A total of 24 674 women (including 685 diabetic participants at baseline) and 11 280 men (including 563 diabetic participants at baseline) were followed up prospectively for cardiovascular disease (CVD). One hundred twenty-five CVD events occurred in diabetic women (666 in nondiabetic women), and 170 events occurred in diabetic men (1382 in nondiabetic men). Models for CVD risk were generated separately for men and women using the traditional CVD risk factors with the addition of a term for HbA(1c) levels only for diabetic individuals. In diabetic participants, the resulting predicted risks were compared with classification of diabetes as a cardiovascular risk equivalent (10-year CVD risk of at least 20%).

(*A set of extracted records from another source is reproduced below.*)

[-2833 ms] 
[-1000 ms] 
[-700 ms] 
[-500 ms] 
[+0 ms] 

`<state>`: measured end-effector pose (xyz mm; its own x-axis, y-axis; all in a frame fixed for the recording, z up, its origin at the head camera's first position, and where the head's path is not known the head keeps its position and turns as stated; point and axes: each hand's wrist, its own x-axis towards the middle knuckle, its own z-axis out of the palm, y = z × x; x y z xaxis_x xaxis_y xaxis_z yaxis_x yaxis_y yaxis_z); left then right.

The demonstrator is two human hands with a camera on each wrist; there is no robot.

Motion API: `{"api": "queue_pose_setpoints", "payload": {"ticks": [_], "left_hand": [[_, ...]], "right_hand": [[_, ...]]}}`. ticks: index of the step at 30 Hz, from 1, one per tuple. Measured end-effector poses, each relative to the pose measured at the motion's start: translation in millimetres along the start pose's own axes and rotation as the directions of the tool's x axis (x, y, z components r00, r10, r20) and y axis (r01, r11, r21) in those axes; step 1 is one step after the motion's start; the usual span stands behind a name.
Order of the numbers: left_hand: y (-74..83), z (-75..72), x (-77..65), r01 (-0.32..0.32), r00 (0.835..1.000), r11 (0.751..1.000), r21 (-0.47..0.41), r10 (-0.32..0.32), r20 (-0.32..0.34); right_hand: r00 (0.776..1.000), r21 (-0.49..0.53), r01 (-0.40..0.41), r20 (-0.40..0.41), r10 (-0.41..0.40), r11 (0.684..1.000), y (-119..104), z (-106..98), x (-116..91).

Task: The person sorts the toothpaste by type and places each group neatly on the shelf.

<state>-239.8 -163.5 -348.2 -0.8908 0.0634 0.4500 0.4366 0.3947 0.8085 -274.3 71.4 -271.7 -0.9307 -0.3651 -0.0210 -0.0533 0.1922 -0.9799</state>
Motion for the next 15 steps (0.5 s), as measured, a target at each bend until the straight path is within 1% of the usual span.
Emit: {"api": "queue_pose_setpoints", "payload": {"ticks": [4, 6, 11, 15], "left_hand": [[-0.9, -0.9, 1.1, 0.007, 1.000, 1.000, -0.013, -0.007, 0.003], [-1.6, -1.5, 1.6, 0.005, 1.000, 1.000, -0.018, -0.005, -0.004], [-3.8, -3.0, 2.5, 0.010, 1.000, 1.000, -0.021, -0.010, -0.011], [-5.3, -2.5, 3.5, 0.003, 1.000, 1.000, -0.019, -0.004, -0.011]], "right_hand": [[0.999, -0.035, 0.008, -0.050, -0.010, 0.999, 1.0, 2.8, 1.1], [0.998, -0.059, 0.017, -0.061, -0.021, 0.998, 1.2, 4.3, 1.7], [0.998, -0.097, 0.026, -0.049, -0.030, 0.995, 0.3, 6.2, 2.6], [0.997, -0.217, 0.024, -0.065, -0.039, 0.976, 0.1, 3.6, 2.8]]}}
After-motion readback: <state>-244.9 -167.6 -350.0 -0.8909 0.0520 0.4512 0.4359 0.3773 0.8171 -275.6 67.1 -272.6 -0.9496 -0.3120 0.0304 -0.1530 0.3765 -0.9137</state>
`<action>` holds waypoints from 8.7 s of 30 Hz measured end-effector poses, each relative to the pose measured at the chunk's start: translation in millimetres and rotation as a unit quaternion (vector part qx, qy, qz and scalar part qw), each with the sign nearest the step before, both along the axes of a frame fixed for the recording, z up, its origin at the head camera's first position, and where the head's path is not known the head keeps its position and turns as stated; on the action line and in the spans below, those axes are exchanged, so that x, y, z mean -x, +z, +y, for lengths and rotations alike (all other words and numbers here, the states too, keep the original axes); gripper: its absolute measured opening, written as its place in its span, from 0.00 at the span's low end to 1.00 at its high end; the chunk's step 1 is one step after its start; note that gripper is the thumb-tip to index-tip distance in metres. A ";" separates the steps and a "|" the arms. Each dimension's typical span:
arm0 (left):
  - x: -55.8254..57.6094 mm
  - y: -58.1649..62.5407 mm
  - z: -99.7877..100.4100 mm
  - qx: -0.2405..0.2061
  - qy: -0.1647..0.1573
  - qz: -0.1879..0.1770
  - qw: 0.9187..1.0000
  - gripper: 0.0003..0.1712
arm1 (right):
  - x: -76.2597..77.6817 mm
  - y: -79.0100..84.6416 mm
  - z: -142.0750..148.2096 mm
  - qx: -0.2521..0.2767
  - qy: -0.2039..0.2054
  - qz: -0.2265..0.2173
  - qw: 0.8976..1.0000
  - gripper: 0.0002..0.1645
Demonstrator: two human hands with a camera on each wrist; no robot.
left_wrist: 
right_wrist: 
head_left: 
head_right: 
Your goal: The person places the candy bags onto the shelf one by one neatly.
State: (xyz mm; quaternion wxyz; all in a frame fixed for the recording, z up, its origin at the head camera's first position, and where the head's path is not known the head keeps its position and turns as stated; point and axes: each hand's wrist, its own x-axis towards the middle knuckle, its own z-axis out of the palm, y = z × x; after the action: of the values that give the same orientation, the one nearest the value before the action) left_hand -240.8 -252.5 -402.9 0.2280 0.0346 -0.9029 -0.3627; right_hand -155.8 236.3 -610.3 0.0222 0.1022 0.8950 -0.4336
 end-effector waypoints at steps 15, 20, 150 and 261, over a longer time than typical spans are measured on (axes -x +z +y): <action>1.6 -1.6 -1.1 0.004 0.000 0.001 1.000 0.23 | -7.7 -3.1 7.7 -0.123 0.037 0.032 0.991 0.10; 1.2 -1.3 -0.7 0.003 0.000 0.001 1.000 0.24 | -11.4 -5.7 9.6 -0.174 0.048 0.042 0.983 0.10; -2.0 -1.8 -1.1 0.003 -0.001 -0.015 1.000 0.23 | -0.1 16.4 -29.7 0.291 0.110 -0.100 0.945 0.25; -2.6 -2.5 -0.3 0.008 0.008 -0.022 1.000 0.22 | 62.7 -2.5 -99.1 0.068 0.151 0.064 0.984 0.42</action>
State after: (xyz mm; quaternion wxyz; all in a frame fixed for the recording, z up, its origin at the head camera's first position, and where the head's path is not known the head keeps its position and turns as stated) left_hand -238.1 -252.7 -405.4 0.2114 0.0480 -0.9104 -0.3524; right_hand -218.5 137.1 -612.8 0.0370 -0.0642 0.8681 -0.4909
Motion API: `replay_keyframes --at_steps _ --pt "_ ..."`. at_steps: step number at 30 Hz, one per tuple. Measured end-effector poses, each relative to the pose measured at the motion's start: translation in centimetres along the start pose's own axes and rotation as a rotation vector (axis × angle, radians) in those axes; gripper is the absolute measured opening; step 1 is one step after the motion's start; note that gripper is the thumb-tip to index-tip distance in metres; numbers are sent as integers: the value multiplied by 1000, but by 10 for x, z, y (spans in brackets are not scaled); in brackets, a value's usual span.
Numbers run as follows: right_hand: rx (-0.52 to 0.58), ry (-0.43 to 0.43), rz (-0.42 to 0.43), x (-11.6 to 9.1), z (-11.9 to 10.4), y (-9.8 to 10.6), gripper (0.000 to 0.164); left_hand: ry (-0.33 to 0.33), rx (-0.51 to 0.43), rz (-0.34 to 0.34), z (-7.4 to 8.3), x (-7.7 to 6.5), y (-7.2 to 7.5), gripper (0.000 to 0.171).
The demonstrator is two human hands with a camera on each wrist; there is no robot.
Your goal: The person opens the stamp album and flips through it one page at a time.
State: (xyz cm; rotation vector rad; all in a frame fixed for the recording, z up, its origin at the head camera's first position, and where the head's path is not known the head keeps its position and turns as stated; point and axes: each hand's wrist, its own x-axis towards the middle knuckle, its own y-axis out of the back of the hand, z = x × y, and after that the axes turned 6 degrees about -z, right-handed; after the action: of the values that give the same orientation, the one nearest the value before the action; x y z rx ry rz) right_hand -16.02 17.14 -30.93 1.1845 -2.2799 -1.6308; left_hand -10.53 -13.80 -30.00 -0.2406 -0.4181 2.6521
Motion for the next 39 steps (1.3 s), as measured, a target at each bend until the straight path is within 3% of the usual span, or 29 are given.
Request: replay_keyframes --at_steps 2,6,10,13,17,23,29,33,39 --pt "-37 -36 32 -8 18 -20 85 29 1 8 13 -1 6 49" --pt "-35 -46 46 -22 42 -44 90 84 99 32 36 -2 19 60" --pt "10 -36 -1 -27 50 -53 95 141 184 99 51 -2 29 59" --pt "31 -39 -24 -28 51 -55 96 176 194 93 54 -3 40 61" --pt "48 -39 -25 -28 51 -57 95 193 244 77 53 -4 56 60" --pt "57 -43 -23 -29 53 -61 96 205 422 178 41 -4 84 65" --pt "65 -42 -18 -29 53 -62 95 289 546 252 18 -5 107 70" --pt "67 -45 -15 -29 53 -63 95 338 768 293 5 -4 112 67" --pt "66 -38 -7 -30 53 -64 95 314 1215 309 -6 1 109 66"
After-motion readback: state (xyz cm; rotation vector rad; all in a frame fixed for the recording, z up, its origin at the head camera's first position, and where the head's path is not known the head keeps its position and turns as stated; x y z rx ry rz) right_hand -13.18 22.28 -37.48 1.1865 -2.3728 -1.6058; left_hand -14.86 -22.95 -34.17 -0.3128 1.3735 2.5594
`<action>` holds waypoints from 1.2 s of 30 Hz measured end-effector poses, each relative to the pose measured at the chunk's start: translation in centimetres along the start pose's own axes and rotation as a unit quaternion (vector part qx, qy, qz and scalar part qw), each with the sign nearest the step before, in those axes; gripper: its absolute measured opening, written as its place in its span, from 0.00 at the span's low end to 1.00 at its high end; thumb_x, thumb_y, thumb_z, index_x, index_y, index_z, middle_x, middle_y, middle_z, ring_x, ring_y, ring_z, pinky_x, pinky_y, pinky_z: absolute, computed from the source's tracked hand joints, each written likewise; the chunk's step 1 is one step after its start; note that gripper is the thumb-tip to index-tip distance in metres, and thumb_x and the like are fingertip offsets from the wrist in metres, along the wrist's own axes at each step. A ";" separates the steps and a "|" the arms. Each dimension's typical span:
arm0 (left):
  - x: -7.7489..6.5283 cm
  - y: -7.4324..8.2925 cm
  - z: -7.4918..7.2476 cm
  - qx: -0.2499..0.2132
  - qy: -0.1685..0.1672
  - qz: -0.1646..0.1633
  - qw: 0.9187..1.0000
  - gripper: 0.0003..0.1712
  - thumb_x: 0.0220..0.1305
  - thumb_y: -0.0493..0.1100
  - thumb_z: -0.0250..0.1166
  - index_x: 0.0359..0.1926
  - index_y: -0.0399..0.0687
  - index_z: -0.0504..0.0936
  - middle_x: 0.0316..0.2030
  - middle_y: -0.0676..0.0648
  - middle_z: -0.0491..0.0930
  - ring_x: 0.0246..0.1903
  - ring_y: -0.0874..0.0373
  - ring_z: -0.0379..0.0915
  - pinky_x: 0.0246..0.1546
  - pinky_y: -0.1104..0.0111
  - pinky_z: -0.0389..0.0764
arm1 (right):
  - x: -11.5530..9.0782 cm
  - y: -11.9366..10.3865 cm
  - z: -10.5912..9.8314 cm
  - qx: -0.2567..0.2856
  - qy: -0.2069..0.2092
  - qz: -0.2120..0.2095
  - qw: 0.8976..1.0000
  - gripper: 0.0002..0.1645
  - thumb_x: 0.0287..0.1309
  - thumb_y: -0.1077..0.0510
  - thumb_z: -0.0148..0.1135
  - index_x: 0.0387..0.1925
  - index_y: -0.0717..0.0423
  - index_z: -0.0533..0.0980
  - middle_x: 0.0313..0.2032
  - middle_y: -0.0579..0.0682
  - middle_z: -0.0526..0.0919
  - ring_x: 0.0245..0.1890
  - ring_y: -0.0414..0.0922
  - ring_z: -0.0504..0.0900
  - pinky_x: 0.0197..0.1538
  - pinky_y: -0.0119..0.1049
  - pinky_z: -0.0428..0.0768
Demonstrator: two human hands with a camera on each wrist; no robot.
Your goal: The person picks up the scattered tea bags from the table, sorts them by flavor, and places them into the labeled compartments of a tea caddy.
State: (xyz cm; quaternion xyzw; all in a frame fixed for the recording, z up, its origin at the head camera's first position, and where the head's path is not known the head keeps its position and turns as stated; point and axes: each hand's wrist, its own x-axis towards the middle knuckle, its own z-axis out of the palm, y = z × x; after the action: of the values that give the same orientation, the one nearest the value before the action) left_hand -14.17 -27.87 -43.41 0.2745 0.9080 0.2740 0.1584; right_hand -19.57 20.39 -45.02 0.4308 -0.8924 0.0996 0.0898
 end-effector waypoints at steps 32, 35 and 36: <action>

In women, the models including HbA(1c) levels in diabetic participants improved the C statistic by 0.177 (P < .001) over the risk equivalence model and showed improved reclassification (net reclassification improvement [NRI] of 26.7% [P = .001]). In men, the improvements were more modest but still statistically significant (C statistic change of 0.039 [P = .02]; NRI of 9.2% [P = .04]). Including HbA(1c) levels also improved prediction over a dichotomous term for diabetes in women (NRI of 11.8% [P = .03]) but not in men.


In both women and men with diabetes at baseline, we observed significant improvements in predictive ability of CVD risk using models incorporating HbA(1c) levels compared with classification of diabetes as a cardiovascular risk equivalent.